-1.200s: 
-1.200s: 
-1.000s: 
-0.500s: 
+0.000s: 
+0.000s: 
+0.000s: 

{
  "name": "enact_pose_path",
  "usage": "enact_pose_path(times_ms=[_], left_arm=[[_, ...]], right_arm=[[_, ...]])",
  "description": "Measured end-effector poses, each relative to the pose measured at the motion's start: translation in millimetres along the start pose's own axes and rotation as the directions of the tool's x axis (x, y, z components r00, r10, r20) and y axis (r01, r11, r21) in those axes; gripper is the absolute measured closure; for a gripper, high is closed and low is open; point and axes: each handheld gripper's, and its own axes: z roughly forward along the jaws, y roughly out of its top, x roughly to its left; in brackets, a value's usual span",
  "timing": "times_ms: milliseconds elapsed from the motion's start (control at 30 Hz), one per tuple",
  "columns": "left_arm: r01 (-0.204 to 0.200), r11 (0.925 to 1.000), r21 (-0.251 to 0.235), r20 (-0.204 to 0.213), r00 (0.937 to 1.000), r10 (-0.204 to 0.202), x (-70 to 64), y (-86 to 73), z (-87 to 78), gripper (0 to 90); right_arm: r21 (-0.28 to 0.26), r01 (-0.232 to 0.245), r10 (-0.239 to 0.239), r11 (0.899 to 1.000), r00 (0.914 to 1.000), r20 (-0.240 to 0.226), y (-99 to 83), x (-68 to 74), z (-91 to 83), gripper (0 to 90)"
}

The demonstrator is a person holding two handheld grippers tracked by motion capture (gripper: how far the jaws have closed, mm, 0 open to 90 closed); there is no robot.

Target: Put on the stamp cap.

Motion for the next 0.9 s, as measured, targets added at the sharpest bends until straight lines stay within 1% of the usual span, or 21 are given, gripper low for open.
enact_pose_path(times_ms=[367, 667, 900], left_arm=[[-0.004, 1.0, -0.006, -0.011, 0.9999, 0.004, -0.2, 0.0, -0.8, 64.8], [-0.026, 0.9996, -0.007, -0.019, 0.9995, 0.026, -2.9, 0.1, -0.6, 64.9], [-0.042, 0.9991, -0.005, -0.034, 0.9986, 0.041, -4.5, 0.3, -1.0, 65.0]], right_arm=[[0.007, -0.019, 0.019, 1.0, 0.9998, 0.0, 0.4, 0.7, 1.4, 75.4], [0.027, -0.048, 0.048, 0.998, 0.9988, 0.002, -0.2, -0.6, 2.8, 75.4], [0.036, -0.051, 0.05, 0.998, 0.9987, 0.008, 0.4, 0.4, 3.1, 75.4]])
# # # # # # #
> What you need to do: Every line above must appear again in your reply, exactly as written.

> Your solution:
-1.200s: 
-1.200s: 
-1.000s: 
-0.500s: 
+0.000s: 
+0.000s: 
+0.000s: 

{
  "name": "enact_pose_path",
  "usage": "enact_pose_path(times_ms=[_], left_arm=[[_, ...]], right_arm=[[_, ...]])",
  "description": "Measured end-effector poses, each relative to the pose measured at the motion's start: translation in millimetres along the start pose's own axes and rotation as the directions of the tool's x axis (x, y, z components r00, r10, r20) and y axis (r01, r11, r21) in those axes; gripper is the absolute measured closure; for a gripper, high is closed and low is open; point and axes: each handheld gripper's, and its own axes: z roughly forward along the jaws, y roughly out of its top, x roughly to its left; in brackets, a value's usual span",
  "timing": "times_ms: milliseconds elapsed from the motion's start (control at 30 Hz), one per tuple",
  "columns": "left_arm: r01 (-0.204 to 0.200), r11 (0.925 to 1.000), r21 (-0.251 to 0.235), r20 (-0.204 to 0.213), r00 (0.937 to 1.000), r10 (-0.204 to 0.202), x (-70 to 64), y (-86 to 73), z (-87 to 78), gripper (0 to 90); right_arm: r21 (-0.28 to 0.26), r01 (-0.232 to 0.245), r10 (-0.239 to 0.239), r11 (0.899 to 1.000), r00 (0.914 to 1.000), r20 (-0.240 to 0.226), y (-99 to 83), x (-68 to 74), z (-91 to 83), gripper (0 to 90)"
}

The demonstrator is a person holding two handheld grippers tracked by motion capture (gripper: how far the jaws have closed, mm, 0 open to 90 closed); there is no robot.

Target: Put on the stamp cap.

Motion for the next 0.9 s, as measured, targets added at the sharpest bends until straight lines stay within 1% of the usual span, or 21 are given, gripper low for open.
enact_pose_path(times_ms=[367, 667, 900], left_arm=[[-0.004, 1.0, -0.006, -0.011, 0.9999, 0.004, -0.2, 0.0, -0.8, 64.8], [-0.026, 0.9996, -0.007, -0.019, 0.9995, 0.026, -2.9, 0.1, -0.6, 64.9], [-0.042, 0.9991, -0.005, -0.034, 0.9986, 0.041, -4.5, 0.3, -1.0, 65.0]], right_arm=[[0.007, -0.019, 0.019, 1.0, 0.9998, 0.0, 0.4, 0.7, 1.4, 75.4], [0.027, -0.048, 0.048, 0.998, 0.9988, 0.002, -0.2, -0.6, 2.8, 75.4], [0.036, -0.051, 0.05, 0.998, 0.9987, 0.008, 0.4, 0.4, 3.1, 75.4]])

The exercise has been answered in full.